Anyway to answer the original queerie.

I personally don't think failure training is required for growth but you need to push your self a bit (a little bit or a big bit) to maintain stimulation for growth


----------



## Guest

Uriel said:


> That's what I mean mate - it's a motivational thing - I see a lot of people training well inside their comfort zone and I think pushing yourself is obviously an important aspect in stimulating growth.
> 
> These people may however "Think" they are training to failure.
> 
> It's too easy to say "til you can no longer perform a rep" because I can assure you on your "last rep" of a det when you have failed - if I said I was going to cut your ball off if you didn't do another 2.....I think you'd do them.....that's the motivational aspect. So did you really fail the first time?


Lol, very true mate. This is why most people look like ****


----------



## essexboy

Con said:


> Lol, very true mate. This is why most people look like ****  [/quote
> 
> Im in agreement with the theory, that there exists a definate crossover point wherby growth is stimulated.Where this point is , or even if it is constant among the populus no-one knows.Perhaps, faliure isnt neccesary.Perhaps the crossover point is 78.3% of effort. maybe its 97.55%. the problem is,no-one knows the EXACT point(if it is constant), and besides its impossible to measure anything less than 100% ie total failure, anyway. So train to failure. You will then be assured of having reached the crossover point.For me, im totally comitted to this theory.Alaso i only perform one set per movement.Herein exists my motivation! I only have "one shot" otherwise my effort is wasted.this way i perform every set, with a gun to head mentality.


----------



## essexboy

marticus said:


> Hi con, agree with your last comments, You must enjoy your workouts, Failure training can be pretty scary.
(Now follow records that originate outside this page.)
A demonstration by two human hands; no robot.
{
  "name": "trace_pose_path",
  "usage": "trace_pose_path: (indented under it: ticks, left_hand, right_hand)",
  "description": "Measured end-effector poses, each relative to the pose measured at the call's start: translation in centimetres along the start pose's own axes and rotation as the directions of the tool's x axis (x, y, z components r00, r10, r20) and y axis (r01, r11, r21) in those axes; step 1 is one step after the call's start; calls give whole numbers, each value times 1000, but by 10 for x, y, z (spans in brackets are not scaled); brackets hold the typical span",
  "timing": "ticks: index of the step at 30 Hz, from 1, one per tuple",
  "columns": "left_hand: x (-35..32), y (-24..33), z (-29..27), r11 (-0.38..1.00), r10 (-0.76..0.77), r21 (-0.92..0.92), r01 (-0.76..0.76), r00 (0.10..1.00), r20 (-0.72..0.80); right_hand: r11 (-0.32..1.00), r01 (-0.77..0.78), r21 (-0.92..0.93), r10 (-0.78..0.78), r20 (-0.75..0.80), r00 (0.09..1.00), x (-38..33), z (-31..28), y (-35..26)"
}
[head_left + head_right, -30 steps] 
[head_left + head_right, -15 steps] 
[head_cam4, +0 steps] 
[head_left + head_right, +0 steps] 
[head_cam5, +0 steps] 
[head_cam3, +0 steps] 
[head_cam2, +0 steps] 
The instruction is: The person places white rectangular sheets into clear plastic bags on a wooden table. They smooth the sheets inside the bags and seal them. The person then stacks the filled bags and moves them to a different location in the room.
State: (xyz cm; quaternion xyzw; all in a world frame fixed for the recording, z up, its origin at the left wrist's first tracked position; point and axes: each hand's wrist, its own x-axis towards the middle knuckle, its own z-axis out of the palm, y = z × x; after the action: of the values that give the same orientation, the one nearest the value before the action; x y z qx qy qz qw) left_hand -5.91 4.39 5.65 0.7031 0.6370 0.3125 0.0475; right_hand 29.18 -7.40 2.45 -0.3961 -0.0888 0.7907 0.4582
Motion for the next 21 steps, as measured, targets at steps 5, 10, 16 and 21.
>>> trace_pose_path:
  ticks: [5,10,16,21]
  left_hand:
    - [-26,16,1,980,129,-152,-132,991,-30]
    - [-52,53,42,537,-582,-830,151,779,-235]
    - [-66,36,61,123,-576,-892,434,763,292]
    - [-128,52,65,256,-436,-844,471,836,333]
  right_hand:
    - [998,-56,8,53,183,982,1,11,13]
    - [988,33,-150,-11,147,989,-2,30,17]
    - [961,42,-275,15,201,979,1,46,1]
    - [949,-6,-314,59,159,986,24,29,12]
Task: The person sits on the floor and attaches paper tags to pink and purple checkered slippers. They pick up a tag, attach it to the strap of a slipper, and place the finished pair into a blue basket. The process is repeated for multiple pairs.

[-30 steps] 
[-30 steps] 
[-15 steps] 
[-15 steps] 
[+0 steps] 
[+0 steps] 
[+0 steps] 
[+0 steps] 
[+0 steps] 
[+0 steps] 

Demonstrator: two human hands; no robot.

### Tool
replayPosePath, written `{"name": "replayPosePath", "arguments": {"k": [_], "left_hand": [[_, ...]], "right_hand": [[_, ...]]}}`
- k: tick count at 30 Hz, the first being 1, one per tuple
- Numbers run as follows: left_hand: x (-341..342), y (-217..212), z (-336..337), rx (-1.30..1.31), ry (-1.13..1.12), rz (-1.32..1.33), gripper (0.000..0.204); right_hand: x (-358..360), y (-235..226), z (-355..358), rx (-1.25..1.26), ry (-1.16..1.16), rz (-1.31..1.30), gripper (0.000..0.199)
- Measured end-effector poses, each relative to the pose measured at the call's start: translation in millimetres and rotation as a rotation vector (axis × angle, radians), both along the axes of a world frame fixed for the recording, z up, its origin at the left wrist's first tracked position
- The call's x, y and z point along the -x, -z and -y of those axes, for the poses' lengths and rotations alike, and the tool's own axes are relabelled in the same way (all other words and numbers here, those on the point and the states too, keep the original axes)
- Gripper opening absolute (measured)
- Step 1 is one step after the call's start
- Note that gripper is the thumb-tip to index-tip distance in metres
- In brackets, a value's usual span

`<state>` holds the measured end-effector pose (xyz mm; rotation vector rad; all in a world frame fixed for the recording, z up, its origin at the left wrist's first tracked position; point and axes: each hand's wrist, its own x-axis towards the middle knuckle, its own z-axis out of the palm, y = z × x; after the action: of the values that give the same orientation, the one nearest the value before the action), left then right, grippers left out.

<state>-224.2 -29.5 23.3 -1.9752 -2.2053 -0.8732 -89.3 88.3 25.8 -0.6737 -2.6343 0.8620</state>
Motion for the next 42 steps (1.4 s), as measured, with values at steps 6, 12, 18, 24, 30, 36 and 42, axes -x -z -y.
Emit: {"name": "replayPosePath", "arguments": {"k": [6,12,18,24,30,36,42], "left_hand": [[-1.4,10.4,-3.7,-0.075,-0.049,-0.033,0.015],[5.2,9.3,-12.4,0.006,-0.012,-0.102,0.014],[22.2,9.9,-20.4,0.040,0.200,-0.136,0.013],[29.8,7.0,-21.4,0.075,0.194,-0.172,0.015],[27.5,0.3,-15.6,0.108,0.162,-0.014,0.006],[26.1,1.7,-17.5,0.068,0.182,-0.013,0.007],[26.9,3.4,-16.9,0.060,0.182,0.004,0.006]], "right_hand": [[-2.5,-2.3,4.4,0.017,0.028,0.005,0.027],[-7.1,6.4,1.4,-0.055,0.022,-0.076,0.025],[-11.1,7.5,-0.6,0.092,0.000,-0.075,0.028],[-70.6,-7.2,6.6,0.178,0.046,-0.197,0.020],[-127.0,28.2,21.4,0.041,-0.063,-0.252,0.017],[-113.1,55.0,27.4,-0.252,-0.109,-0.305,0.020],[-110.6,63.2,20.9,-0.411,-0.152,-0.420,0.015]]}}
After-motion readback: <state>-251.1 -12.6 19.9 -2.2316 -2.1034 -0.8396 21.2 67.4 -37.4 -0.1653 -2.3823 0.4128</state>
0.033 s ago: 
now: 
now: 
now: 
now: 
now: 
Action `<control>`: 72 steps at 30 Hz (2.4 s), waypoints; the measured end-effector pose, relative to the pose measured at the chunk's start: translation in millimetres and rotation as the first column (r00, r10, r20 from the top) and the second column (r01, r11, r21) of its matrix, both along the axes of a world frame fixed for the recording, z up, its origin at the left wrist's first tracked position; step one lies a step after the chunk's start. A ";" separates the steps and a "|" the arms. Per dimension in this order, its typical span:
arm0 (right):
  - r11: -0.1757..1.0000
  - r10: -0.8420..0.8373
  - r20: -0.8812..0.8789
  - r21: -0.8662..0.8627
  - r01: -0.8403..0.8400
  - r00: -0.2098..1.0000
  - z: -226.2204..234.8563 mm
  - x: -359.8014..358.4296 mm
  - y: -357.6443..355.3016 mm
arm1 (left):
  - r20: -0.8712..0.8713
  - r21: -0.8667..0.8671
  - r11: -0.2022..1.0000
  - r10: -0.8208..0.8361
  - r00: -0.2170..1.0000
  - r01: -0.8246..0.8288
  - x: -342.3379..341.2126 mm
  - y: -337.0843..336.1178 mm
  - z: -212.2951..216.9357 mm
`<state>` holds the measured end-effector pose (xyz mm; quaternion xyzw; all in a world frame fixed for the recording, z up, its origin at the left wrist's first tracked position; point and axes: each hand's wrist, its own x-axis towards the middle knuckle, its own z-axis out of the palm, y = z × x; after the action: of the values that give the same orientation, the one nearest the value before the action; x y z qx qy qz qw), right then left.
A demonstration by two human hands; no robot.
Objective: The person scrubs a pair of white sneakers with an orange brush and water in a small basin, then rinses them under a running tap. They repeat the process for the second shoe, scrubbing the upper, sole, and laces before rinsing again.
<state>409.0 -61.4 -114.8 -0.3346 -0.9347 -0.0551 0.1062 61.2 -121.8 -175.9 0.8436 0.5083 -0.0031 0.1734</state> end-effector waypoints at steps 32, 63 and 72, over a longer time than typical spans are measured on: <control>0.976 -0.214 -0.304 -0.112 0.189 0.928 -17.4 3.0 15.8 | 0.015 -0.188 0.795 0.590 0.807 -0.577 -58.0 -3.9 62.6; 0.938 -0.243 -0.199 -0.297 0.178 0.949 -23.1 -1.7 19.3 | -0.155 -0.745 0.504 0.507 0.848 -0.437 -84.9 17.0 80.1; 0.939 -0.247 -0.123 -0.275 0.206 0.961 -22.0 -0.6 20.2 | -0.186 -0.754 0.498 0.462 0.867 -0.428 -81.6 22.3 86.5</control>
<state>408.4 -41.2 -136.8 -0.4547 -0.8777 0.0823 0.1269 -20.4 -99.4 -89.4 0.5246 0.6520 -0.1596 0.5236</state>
Take it from someone who was left for dead by Casey Viator, at arthur jones, R and D, in Deland, Florida, 1983. Demonstrating Nautilus. Which i imported. Still have nitro today. Also worked with Boyer coe, and Ellington Darden. The one set system i had to modify to 2 sets, was leaving customers in shock. I do try to sometimes go to failure on say the last set of a 15,12,10, whatever. Think you should make every rep count, after your warm up. Still a 3 set max man. myb:thumbup1:


Martin. im sure there is not a top bb alive who could survive being pushed through a Jones full body w/o, like Casey was subjected too.Perhaps this is why around 1986 Jones changed his mind , from 3x weekly training 12 sets to twice weekly 8 sets.i currently am using a nitro circuit once a week, 5 exercises full body routine.Supersmooth units.only issue is ive maxed out the leg press, which is not hard to do.


----------



## Natural1

Sometimes we have to use what knowledge we have and some basic common sense so I'll offer you my thoughts for what's its worth.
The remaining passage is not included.